Tra i parenti ci fu una sorta di rivolta generale, data anche dal
fatto che era tradizione, a quei tempi, che i nuovi nati avessero lo stesso
nome dei nonni o di qualche santo protettore. “ Chi jè ssu’ Ueland?” Predicava
Nonno Zopito. Anche la nonna era contrariata e considerava la serie di
circostanze sfortunate accadute durante la nascita del bimbo, come una sorta di
maleficio. Una donna straniera, morta partorendo un figlio rosso come le chiome
secche delle pannocchie, dagli occhi azzurri come un demone tentatore e con un
nome così strano. Concezio non batteva ciglio ma dovette piegarsi all’ignoranza
dell’Ufficiale dell’Anagrafe, il vecchio Gino, il quale, prossimo alla
pensione, aveva con gli anni perduto l’udito. Non ci fu verso, nonostante
Concezio provasse a scandire il nome ad alta voce, Gino capì fischi per
fiaschi. Si alzarono alte le bestemmie quando il padre, una settimana dopo,
andò a chiedere una copia dell’estratto di nascita: il nome del bimbo era
destinato a rimanere per sempre “Uelando”. Così il piccolo crebbe tra la
bottega di fabbro del padre e i vicoli di Loreto dove i suoi coetanei
impararono a costruire mille giochi di parole sul suo nome. Nonostante questo
pel di carota dagli occhi blu crescesse in altezza e forza, tuttavia provava
una sorta di complesso di inferiorità rispetto agli altri ragazzi, forse a
causa del fatto che, essendo orfano, vivesse con la nonna che mal lo
sopportava. La vecchia non riusciva superare le sue superstizioni e trattava il
nipote giusto il necessario per non fargli mancare cibo e vestiti puliti.
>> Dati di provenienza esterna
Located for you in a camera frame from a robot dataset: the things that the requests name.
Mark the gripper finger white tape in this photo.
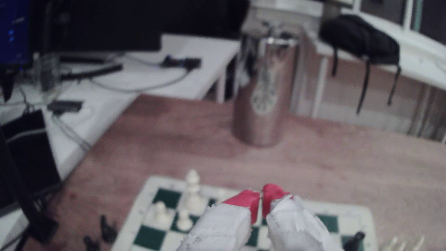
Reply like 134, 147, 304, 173
262, 183, 344, 251
178, 190, 260, 251

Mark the white chess pawn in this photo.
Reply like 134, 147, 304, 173
176, 209, 193, 231
152, 201, 169, 225

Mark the white chess king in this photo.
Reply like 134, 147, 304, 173
183, 169, 204, 215

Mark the green white chess mat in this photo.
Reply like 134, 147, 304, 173
111, 175, 379, 251

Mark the black chess king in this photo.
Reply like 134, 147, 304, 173
347, 231, 366, 251

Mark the black chess pawn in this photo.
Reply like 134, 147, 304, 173
100, 215, 118, 244
83, 236, 101, 251

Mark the white desk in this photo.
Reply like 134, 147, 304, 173
0, 33, 242, 244

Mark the black adapter plug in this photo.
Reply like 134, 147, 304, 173
160, 55, 203, 70

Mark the small black box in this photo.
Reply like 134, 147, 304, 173
47, 100, 84, 114

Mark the black bar device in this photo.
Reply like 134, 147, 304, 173
59, 63, 125, 81

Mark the white counter shelf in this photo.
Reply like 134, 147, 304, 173
301, 12, 446, 142

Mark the black monitor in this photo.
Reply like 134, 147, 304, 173
30, 0, 251, 53

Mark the clear drinking glass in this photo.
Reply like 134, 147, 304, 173
35, 52, 62, 92

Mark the blue lit screen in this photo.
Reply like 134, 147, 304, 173
0, 0, 33, 67

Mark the grey cable bundle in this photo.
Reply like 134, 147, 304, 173
52, 113, 93, 152

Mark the black bag with straps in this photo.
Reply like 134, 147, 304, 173
319, 14, 402, 116

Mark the white window frame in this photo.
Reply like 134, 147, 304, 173
350, 0, 446, 33
Weland crebbe senza affetto, il padre non si rassegnava alla morte di Annette,
aggrappandosi alla speranza che il figlio crescesse solo per poterlo aiutare
nella fucina. Fu per questo che Concezio iniziò il ragazzo all’arte della coltelleria,
costringendolo a stare in bottega per ore, sottraendolo ai giochi di strada.
Weland guardava gli amici scorrazzare per il paese. Ogni tanto lo chiamavano
scherzando: “Uè Lando, Papà ti ha messo sotto?”. All’inizio questa condizione
parve dargli fastidio. In seguito, affinando le sue doti all’incudine, iniziò a
provare un sottile piacere nel forgiare coltelli e lame. Con gli anni, divenne
un uomo alto e vigoroso, il lavoro pesante gli aveva donato un fisico muscoloso
e tonico, il tutto unito a dei capelli rosso fuoco che ora teneva lunghi legati
con un laccio di cuoio. Su tutto, malamente nascosti dalle tracce di fuliggine
sul suo viso, spiccavano due occhi di un azzurro accecante, profondi e
ipnotizzanti. Il paese era piccolo, non era difficile che fosse notato,
soprattutto dalle donne. Weland non si sottraeva agli sguardi delle fanciulle
le quali, passavano davanti alla bottega ogni giorno. Spesso qualcuna, più
audace, con la scusa di ritemperare qualche coltellaccio da cucina, si
fermavano a parlare con lui. Il giovane fabbro non era un uomo di grande
conversazione ma bastava un solo sguardo per accendere in quelle ragazze un
desiderio irrefrenabile. Weland, forse alla ricerca della madre che non aveva
mai avuto, si sentiva attratto dalle donne maritate anche più grandi di lui.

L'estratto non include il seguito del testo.